> _Problem requirements_: Copy nothing from the entries below except the lines from the one containing "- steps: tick" through the one containing "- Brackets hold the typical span", and copy those exactly.

Stored records:
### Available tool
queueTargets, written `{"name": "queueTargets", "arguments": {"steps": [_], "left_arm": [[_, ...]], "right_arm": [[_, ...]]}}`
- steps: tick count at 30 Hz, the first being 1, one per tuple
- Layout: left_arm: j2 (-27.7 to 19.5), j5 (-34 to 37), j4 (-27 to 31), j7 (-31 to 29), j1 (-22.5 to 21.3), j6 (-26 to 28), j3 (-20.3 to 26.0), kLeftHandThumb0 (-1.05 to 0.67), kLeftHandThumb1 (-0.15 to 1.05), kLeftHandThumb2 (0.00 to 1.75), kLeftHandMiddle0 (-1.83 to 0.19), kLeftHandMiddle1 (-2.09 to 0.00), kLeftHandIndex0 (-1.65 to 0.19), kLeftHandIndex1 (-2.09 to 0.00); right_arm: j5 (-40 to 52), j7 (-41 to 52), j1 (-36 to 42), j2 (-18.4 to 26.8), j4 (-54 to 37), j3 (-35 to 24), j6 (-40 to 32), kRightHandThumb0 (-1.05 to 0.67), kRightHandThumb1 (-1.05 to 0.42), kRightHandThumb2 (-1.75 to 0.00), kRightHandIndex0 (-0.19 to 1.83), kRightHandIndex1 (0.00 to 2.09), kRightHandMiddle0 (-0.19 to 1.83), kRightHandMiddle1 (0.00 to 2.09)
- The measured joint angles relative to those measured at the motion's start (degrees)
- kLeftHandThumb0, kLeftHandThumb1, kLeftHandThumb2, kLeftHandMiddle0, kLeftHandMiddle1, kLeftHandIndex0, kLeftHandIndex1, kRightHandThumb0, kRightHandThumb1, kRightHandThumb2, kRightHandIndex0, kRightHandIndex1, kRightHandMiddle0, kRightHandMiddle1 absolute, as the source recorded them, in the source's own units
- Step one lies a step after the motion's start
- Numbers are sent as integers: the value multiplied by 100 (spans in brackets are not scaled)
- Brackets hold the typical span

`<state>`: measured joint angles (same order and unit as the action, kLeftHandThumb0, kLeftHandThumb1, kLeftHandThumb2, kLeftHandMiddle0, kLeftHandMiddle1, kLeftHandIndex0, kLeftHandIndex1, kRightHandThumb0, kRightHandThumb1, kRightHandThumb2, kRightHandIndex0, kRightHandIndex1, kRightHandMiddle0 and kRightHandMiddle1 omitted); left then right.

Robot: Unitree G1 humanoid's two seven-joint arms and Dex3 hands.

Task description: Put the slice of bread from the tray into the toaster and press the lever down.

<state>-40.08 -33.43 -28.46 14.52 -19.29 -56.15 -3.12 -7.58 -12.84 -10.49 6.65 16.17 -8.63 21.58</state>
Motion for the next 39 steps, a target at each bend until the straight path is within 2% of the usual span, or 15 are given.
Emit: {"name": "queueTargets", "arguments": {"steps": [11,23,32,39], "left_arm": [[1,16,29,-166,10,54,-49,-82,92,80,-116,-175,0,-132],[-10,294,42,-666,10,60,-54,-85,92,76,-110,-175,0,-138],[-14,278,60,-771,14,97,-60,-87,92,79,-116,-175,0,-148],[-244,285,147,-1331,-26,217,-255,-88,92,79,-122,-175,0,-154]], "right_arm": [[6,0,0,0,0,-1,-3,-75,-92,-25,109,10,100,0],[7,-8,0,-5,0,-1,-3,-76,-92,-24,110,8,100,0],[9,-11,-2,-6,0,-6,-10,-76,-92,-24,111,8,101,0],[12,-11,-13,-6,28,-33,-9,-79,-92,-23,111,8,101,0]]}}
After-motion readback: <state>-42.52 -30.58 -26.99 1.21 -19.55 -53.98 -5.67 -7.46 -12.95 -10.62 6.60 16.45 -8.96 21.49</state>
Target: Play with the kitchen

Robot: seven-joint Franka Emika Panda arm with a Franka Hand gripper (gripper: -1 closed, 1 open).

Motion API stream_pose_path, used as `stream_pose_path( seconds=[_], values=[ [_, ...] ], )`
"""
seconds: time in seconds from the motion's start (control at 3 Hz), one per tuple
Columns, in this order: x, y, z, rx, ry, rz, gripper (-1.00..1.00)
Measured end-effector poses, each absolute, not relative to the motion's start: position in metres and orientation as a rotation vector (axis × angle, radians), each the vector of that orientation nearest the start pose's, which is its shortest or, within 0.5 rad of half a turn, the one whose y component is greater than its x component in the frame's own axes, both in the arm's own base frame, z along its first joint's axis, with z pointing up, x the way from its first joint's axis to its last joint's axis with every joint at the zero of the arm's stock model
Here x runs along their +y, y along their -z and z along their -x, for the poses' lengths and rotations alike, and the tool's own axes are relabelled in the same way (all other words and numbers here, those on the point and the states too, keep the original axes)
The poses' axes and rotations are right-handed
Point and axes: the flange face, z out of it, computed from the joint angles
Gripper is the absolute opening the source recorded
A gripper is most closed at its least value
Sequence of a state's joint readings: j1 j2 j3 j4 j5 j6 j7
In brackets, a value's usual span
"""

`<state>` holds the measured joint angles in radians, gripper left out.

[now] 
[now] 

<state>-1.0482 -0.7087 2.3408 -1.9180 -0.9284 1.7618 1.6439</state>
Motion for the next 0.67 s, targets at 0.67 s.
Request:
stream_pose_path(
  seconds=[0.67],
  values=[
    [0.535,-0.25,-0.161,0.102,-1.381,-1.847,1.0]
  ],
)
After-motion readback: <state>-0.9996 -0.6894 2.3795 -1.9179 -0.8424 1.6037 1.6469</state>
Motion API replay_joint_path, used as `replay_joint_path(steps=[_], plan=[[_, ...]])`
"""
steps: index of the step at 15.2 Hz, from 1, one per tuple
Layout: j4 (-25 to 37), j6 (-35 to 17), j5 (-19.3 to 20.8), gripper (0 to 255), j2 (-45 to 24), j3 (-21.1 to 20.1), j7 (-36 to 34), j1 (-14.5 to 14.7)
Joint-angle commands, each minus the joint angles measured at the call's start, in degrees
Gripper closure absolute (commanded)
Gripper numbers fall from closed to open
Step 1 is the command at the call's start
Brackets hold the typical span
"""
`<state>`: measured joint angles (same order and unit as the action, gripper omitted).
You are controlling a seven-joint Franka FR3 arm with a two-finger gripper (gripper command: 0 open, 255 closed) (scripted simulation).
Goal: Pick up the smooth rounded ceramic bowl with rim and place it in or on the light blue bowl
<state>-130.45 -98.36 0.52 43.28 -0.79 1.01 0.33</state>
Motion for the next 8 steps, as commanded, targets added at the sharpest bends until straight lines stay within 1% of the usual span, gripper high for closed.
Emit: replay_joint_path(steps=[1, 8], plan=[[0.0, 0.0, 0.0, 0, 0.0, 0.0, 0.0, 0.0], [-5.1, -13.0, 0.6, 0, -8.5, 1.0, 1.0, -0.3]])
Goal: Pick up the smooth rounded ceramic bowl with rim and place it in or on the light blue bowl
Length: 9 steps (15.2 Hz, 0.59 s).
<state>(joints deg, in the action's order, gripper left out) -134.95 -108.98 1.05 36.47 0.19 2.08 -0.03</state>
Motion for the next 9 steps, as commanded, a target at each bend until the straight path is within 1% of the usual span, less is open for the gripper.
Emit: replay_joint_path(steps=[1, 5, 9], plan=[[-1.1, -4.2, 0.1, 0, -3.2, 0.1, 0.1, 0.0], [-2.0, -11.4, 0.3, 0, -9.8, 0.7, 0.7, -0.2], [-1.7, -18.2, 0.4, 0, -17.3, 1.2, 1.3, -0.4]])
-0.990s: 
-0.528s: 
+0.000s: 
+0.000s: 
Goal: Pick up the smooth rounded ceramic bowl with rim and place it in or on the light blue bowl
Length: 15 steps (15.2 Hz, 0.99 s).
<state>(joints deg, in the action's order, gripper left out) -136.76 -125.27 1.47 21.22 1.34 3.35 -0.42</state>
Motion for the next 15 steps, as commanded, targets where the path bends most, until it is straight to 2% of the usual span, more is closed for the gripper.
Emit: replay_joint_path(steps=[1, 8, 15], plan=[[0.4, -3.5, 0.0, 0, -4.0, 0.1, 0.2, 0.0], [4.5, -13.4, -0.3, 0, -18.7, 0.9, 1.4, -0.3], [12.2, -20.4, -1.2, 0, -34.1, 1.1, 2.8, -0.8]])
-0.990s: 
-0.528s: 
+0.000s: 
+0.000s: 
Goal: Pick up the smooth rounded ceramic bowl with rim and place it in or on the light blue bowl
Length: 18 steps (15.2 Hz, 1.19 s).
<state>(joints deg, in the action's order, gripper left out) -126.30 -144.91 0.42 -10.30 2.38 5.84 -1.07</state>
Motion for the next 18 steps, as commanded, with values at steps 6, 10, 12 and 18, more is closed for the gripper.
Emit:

> _Result of this exercise_:
- steps: tick count at 30 Hz, the first being 1, one per tuple
- Layout: left_arm: j2 (-27.7 to 19.5), j5 (-34 to 37), j4 (-27 to 31), j7 (-31 to 29), j1 (-22.5 to 21.3), j6 (-26 to 28), j3 (-20.3 to 26.0), kLeftHandThumb0 (-1.05 to 0.67), kLeftHandThumb1 (-0.15 to 1.05), kLeftHandThumb2 (0.00 to 1.75), kLeftHandMiddle0 (-1.83 to 0.19), kLeftHandMiddle1 (-2.09 to 0.00), kLeftHandIndex0 (-1.65 to 0.19), kLeftHandIndex1 (-2.09 to 0.00); right_arm: j5 (-40 to 52), j7 (-41 to 52), j1 (-36 to 42), j2 (-18.4 to 26.8), j4 (-54 to 37), j3 (-35 to 24), j6 (-40 to 32), kRightHandThumb0 (-1.05 to 0.67), kRightHandThumb1 (-1.05 to 0.42), kRightHandThumb2 (-1.75 to 0.00), kRightHandIndex0 (-0.19 to 1.83), kRightHandIndex1 (0.00 to 2.09), kRightHandMiddle0 (-0.19 to 1.83), kRightHandMiddle1 (0.00 to 2.09)
- The measured joint angles relative to those measured at the motion's start (degrees)
- kLeftHandThumb0, kLeftHandThumb1, kLeftHandThumb2, kLeftHandMiddle0, kLeftHandMiddle1, kLeftHandIndex0, kLeftHandIndex1, kRightHandThumb0, kRightHandThumb1, kRightHandThumb2, kRightHandIndex0, kRightHandIndex1, kRightHandMiddle0, kRightHandMiddle1 absolute, as the source recorded them, in the source's own units
- Step one lies a step after the motion's start
- Numbers are sent as integers: the value multiplied by 100 (spans in brackets are not scaled)
- Brackets hold the typical span

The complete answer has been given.